Last week, the new heads of U.S. Space Force’s three field commands–Space Systems Command (SSC), Space Operations Command (SpOC), and Space Training and Readiness Command (STARCOM)–met in Colorado Springs to discuss their needs in the next two years, as the U.S. looks to heighten military readiness in the Indo-Pacific.
SSC’s Lt. Gen. Philip Garrant, SpOC’s Lt. Gen. David Miller, and STARCOM’s Maj. Gen. Timothy Sejba met with their staffs to discuss “in the next two years, what can we absolutely deliver?” Garrant told a Space Force Association virtual forum on March 28.
“I think space domain awareness is gonna be critically important and then, on the back end of the kill chain, battle damage assessment,” he said. “Space control is important, not just to defeat adversaries, if we have to, but to enable blue capabilities as well.”

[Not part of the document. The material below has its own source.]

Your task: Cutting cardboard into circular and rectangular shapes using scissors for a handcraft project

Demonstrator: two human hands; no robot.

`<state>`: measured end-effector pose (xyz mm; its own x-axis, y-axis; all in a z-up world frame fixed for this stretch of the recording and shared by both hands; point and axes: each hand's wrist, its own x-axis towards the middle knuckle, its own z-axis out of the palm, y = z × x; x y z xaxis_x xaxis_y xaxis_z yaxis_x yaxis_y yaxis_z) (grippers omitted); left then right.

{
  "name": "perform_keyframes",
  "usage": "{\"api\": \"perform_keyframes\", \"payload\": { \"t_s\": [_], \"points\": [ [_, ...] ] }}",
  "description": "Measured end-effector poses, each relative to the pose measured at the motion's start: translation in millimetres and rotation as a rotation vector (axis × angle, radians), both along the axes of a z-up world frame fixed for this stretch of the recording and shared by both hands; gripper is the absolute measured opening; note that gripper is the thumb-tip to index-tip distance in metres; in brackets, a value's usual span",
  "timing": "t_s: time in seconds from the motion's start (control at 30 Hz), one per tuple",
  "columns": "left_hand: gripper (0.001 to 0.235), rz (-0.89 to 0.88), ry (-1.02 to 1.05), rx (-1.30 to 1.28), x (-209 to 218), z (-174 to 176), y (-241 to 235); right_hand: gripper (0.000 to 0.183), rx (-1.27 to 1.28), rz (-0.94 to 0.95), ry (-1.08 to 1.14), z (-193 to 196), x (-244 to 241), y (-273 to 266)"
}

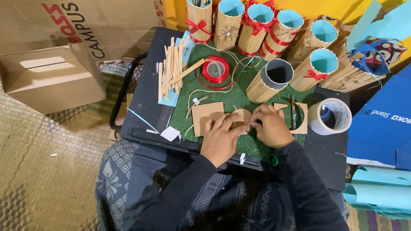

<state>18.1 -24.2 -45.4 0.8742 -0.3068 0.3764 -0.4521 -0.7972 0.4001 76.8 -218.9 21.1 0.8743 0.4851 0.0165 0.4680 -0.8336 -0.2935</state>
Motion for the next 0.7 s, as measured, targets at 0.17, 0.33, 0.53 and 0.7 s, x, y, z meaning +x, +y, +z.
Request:
{"api": "perform_keyframes", "payload": {
  "t_s": [0.17,0.33,0.53,0.7],
  "points": [
    [0.026,-0.030,-0.008,0.007,-3,8,0,0.011,-0.103,-0.001,-0.076,7,1,10],
    [0.021,-0.047,-0.125,0.064,0,7,-3,0.016,-0.133,0.012,-0.133,15,12,12],
    [0.024,-0.040,-0.109,0.003,-3,11,-1,0.021,-0.079,-0.217,0.027,-4,24,4],
    [0.026,0.001,-0.103,-0.079,-4,7,0,0.015,0.056,-0.252,0.097,-5,14,-1]
  ]
}}
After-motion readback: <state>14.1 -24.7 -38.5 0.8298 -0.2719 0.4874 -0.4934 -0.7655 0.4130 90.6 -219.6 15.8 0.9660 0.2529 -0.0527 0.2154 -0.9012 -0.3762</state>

Citing classification, Department of the Air Force leaders have not recently disclosed space control systems. Space Force has revealed non-kinetic counterspace efforts, including COLSA Corp.’s Bounty Hunter system, a ground-based system providing satellite communications interference detection, which achieved initial operational capability (IOC) on Aug. 7, 2020, and the Counter Communications System (CCS) Block 10.3 Meadowlands system by L3Harris Technologies [LHX] (Defense Daily, Oct. 3, 2023).
Space Force has said that Meadowlands’ predecessor, CCS Block 10.2, achieved IOC on March 9, 2020 as Space Force’s first space control system.
Garrant acknowledged Space Force’s “growing partnership with commercial providers–less traditional defense contractors partnering with the larger defense contractors–and our allies as well, and even academia.”
“We want to make sure that in two years, if we’re gonna have competition with an adversary that we have a kit that the warfighter can use and rely on, not just fielded, but tested, fielded, trained, ready to go, forces presented, and executable,” he said. “That’s gonna be a call to action for all the field commands, but primarily for us. We’re gonna go after a few very specific threat chains to make sure that we do develop capability. We’re gonna need our partners, industry, and allies to make that happen.”